Inteligência emocional é a 2ª habilidade mais desafiadora para líderes brasileir

Levantamento mostra mais de meio milhão de buscas pelo tema no Google em um ano; 4 em cada 10 gestores dizem ter dificuldade em desenvolver a habilidade.

Por Redação Portal AZ,

A inteligência emocional consolidou-se como uma das competências mais valorizadas no mercado de trabalho e também uma das que mais despertam dúvidas entre os brasileiros. Levantamento da Conquer In Company, unidade de treinamentos corporativos da Conquer, aponta que o tema acumulou mais de meio milhão de buscas no Google nos últimos 12 meses, com crescimento de 22% nas pesquisas em todo o país.

Foto: istolkOK

O estudo mapeou as principais dúvidas dos usuários sobre inteligência emocional e identificou um interesse crescente pela habilidade, considerada estratégica em um ambiente profissional cada vez mais dinâmico e competitivo.

Segundo a empresa, a tendência acompanha a demanda do mercado. Dados citados pela Conquer, com base em estudos da McKinsey e da Harvard Business Review, indicam que a procura por profissionais com inteligência emocional deve crescer 26% até 2030, enquanto 71% dos empregadores afirmam valorizar essa competência acima das habilidades técnicas.

Outro levantamento realizado pela Conquer In Company, desta vez com 400 líderes brasileiros, reforça o desafio de colocar essa habilidade em prática. Quatro em cada dez gestores apontaram a inteligência emocional como uma das competências mais difíceis de desenvolver na carreira, tornando-a a segunda maior dificuldade entre profissionais que ocupam posições de liderança.

O estudo também revelou que 78% dos entrevistados assumiram cargos de liderança sem preparação formal ou acompanhamento estruturado, aprendendo a exercer a função apenas na prática. Além disso, a maioria considera que o desenvolvimento de lideranças ainda recebe pouca ou nenhuma prioridade dentro das organizações.

Competência vai além do controle das emoções

Popularizado pelo psicólogo e escritor Daniel Goleman, o conceito de inteligência emocional está relacionado à capacidade de reconhecer, compreender e administrar as próprias emoções, além de interpretar e lidar de forma adequada com os sentimentos das outras pessoas.

A teoria é baseada em cinco pilares: autoconhecimento emocional, autorregulação, automotivação, empatia e habilidades sociais, considerados fundamentais para fortalecer relacionamentos, tomar decisões sob pressão e administrar conflitos.

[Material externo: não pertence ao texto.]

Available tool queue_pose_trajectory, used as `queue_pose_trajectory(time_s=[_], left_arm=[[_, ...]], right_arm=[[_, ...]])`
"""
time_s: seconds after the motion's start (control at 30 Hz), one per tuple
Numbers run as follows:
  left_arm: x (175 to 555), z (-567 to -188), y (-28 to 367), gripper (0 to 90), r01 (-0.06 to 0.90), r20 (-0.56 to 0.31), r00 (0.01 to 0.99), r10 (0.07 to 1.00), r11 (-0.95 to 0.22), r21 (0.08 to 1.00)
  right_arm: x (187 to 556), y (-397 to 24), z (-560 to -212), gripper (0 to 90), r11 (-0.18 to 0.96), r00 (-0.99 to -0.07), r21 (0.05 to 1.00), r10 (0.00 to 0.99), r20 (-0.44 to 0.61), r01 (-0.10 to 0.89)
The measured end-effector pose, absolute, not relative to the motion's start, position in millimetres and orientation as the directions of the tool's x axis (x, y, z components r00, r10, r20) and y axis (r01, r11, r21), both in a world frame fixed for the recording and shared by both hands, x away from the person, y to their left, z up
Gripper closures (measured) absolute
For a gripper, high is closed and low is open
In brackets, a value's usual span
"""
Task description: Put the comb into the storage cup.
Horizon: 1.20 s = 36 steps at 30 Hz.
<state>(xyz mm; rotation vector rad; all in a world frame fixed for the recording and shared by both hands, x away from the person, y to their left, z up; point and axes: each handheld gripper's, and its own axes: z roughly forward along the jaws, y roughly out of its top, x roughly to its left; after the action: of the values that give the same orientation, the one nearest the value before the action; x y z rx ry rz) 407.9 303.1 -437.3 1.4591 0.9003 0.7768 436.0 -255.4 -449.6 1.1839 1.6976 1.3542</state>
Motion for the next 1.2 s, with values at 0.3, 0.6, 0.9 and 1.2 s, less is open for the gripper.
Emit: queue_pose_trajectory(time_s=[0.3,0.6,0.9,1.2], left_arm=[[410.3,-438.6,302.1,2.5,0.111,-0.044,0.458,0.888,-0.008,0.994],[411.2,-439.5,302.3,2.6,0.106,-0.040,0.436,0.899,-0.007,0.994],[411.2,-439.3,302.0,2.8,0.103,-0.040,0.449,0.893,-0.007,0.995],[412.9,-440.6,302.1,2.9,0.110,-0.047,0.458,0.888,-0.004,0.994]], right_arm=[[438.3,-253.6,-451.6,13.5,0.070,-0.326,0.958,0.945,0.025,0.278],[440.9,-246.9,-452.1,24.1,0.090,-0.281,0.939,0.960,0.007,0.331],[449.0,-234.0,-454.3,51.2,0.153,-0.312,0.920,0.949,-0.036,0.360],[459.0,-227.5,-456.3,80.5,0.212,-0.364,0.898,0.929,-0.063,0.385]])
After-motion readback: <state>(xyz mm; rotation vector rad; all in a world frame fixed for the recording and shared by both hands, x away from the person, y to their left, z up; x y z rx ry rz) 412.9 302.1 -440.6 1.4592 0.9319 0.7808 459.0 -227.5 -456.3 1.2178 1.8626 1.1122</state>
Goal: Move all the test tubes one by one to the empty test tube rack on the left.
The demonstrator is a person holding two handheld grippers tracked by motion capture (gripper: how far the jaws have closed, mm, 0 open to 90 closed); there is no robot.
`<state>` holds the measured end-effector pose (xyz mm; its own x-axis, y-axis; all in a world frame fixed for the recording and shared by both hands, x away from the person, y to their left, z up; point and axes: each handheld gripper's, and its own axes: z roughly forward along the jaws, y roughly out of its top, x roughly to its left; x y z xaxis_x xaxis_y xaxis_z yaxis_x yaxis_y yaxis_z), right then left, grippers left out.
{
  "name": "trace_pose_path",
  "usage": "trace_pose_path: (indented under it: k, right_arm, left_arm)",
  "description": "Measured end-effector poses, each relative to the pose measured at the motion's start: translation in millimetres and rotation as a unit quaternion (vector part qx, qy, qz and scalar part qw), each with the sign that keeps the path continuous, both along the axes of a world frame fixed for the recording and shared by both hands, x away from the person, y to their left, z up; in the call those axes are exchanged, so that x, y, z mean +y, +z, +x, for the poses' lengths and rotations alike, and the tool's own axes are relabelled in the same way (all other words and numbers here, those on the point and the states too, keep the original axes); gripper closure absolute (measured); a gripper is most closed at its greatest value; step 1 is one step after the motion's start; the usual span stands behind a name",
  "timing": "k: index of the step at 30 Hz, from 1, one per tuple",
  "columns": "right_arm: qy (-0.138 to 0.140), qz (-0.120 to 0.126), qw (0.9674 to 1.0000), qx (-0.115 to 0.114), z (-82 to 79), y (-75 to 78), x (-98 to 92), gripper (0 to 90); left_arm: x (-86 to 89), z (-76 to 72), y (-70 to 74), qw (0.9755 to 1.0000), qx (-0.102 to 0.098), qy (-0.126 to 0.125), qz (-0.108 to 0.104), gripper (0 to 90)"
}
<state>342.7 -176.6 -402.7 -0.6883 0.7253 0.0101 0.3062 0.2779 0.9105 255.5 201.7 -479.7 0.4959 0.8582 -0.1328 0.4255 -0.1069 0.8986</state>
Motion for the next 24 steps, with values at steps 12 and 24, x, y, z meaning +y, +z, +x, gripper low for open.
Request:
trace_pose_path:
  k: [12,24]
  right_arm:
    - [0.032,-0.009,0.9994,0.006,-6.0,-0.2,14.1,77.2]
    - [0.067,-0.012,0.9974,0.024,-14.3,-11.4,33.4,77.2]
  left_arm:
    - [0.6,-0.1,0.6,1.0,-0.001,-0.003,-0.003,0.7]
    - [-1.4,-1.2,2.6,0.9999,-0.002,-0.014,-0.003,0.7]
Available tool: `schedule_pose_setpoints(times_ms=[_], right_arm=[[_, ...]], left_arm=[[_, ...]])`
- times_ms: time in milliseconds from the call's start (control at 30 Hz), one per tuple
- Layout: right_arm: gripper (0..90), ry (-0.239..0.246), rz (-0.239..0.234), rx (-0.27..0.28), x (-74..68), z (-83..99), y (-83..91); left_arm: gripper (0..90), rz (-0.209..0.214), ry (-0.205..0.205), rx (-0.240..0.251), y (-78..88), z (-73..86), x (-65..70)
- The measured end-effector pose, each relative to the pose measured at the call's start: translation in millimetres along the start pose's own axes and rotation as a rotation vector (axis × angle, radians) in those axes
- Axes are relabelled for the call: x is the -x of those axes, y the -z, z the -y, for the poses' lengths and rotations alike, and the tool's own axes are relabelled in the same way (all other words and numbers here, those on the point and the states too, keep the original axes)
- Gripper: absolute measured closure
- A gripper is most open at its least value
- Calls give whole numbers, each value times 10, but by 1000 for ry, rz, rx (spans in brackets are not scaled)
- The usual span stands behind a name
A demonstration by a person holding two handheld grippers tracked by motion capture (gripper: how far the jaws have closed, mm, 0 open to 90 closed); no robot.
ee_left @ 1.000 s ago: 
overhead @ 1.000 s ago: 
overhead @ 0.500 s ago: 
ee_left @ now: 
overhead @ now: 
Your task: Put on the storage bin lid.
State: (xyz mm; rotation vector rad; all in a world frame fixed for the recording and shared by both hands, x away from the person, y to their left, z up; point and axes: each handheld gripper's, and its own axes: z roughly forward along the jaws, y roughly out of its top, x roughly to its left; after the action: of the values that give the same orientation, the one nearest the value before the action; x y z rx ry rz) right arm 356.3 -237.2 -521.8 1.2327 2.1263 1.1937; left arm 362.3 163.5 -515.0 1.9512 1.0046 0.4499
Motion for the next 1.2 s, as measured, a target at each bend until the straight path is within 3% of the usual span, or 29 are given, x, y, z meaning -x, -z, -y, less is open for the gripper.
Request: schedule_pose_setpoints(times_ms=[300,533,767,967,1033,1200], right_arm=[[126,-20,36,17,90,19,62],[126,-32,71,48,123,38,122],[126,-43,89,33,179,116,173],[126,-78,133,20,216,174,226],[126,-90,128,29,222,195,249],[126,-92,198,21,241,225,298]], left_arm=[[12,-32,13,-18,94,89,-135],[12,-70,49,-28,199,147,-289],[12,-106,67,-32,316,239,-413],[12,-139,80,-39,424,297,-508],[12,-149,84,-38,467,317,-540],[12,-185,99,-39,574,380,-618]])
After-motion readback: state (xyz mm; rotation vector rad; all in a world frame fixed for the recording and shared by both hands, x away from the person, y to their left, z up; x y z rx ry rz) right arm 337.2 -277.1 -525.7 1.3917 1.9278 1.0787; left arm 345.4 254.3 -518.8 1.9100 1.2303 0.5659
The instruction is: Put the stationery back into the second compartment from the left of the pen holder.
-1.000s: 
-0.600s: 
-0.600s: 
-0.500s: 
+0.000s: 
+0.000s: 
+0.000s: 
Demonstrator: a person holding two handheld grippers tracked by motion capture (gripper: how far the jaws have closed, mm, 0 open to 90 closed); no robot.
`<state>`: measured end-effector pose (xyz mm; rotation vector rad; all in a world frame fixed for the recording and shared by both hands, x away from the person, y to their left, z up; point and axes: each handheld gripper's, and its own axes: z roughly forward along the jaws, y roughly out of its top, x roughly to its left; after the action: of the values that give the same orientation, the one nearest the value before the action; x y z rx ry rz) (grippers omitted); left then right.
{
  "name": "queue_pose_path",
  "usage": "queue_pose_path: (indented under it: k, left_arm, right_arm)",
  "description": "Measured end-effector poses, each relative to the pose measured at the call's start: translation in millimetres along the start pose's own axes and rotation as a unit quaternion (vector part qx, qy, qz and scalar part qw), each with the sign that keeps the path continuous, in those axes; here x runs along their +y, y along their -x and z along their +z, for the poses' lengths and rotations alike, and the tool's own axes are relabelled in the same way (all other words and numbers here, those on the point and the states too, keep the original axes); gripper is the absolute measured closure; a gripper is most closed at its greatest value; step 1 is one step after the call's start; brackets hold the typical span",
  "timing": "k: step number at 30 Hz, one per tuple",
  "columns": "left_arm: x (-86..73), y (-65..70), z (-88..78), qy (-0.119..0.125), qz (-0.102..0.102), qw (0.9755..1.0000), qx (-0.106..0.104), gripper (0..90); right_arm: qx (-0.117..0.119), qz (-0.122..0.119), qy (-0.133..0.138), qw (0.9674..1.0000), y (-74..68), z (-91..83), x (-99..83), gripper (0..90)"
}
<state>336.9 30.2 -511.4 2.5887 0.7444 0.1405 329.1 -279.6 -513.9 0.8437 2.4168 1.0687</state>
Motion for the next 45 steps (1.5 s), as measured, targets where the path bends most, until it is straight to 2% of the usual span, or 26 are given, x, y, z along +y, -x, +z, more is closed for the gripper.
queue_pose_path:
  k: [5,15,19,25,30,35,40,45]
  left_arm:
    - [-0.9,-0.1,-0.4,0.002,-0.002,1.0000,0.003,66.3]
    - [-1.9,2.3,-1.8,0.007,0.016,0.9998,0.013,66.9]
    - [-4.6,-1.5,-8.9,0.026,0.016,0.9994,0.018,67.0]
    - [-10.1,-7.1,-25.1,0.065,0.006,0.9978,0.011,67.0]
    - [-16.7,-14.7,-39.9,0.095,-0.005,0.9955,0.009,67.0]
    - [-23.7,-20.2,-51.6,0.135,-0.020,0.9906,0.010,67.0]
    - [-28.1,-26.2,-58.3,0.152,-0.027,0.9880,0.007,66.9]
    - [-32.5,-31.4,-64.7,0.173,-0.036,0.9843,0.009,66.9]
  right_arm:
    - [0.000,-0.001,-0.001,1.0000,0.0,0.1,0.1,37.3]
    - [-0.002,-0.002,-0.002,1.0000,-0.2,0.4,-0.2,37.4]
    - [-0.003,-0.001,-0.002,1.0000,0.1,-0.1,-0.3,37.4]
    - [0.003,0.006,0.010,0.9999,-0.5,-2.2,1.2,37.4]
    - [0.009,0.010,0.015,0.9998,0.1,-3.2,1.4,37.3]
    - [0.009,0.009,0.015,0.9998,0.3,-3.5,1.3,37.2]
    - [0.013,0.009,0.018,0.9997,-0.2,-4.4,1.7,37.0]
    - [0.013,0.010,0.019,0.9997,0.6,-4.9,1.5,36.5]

Desenvolvimento exige prática contínua

Especialistas destacam que o desenvolvimento da inteligência emocional depende de um processo contínuo de autoconhecimento, reflexão e treinamento. A busca por cursos e programas voltados às chamadas competências socioemocionais tem crescido como forma de aprimorar o autocontrole, a comunicação e a capacidade de enfrentar situações de estresse.

Para a diretora de Educação da Conquer, Giovana Chimentão, investir nessa habilidade traz impactos diretos para o desempenho das equipes e para a qualidade das relações no ambiente de trabalho.

"Líderes emocionalmente preparados tomam decisões mais equilibradas, lidam melhor com situações de pressão e constroem relações de confiança com suas equipes. Mas essa formação não deve ser uma responsabilidade apenas do profissional; as empresas também precisam investir no desenvolvimento dessas competências", afirma.

Como foi feito o levantamento

O ranking foi elaborado com base em milhões de pesquisas realizadas por brasileiros no Google ao longo dos últimos 12 meses. A análise considerou a expressão "inteligência emocional" e suas variações, abrangendo buscas feitas nas cinco regiões do país. As dúvidas mais frequentes foram organizadas conforme o volume de pesquisas registradas no período.